Hi Kuai, Really good question!
I am sharing the solution here
1) have a hashmap
2)for this hashmap,check for the odd
3)return the oddcount-1 if its more than 0 else return 0
function checkPalindrome(str){
let count=0
let map=new Map()
for(let i=0;i<str.length;i++)
{
map.set(str[i],(map.get(str[i])||0)+1)
}
let oddCount=0
for(let [key,value] of map)
{
if(value%2!=0)
{
oddCount++
}
}
return oddCount>0?oddCount-1:0
}
Hi Kuai Great question! This problem is a fun one because it combines string manipulation with palindrome properties, which are always interesting to think about. Here's how I'd approach it,
The goal is to remove the smallest possible contiguous substring so that the remaining string can be rearranged into a palindrome. For a string to be rearranged into a palindrome, there can be at most one character with an odd frequency (for odd-length strings). This is a key observation!

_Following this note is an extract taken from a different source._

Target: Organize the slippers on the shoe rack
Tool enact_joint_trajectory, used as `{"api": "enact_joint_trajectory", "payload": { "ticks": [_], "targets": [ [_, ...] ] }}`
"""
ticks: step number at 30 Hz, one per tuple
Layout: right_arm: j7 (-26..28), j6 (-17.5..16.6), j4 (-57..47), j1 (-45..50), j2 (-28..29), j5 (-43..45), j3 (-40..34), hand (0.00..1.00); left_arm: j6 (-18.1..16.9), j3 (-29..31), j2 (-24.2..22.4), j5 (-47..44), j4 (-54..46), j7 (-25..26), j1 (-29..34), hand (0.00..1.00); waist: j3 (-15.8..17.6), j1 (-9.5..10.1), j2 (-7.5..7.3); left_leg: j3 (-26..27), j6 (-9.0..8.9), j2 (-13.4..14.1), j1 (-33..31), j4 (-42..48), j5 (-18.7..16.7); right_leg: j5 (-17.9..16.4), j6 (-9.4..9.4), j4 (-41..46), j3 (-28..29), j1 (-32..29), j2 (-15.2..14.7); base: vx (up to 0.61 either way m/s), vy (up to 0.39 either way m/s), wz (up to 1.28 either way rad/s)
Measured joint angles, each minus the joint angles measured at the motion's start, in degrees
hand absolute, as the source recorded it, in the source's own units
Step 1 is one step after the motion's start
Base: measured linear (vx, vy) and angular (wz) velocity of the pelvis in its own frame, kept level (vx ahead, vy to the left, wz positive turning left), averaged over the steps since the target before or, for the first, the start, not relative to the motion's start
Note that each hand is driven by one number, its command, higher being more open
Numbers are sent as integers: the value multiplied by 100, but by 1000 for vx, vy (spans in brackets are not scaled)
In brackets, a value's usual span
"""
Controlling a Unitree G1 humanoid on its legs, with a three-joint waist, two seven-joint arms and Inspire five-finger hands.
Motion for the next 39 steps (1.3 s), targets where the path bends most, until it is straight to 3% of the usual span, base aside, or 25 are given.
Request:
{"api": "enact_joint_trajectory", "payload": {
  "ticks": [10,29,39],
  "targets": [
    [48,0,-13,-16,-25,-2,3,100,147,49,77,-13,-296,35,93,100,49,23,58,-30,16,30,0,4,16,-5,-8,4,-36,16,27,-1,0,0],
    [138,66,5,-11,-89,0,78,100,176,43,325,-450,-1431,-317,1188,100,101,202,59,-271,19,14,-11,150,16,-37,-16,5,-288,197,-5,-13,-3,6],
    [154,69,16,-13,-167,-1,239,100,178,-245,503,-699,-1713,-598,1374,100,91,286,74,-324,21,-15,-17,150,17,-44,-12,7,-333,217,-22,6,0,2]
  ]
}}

I’d start by checking if the entire string can already be rearranged into a palindrome. If it can, then no removal is needed, and the answer is 0. If not, the challenge becomes finding the smallest substring to remove that makes the rest of the string palindromic.

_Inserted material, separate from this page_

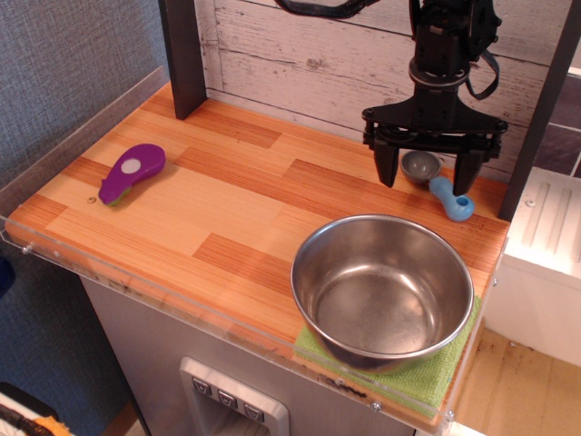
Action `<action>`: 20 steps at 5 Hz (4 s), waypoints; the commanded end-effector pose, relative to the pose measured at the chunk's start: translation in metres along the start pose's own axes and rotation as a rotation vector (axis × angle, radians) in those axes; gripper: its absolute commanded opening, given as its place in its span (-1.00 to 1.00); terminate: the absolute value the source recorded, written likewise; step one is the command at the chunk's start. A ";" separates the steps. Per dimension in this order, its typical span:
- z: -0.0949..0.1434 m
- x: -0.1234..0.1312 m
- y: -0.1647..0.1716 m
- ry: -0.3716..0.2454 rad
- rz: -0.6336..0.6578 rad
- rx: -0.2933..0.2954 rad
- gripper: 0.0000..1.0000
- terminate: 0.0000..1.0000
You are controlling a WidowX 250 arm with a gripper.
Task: Put the spoon behind the eggplant.
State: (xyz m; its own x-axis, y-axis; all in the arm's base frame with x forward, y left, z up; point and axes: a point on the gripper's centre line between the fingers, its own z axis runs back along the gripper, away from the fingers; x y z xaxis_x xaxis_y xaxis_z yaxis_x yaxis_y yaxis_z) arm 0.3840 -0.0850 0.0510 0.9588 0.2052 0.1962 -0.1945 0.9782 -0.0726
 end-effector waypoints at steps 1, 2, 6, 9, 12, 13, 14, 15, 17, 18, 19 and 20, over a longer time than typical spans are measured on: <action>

We can use a two-pointer technique here:
Start with two pointers: one at the beginning (left) and one at the end (right).
If the characters at both pointers are the same, great! Move both pointers inward.
If the characters are different, you have two options:
Remove the character at the left pointer and check if the remaining string can form a palindrome.
Or remove the character at the right pointer and check again.
If either of these works, we return 1 because we only need to remove one character. If neither works, then we might need to remove two characters, so we return 2.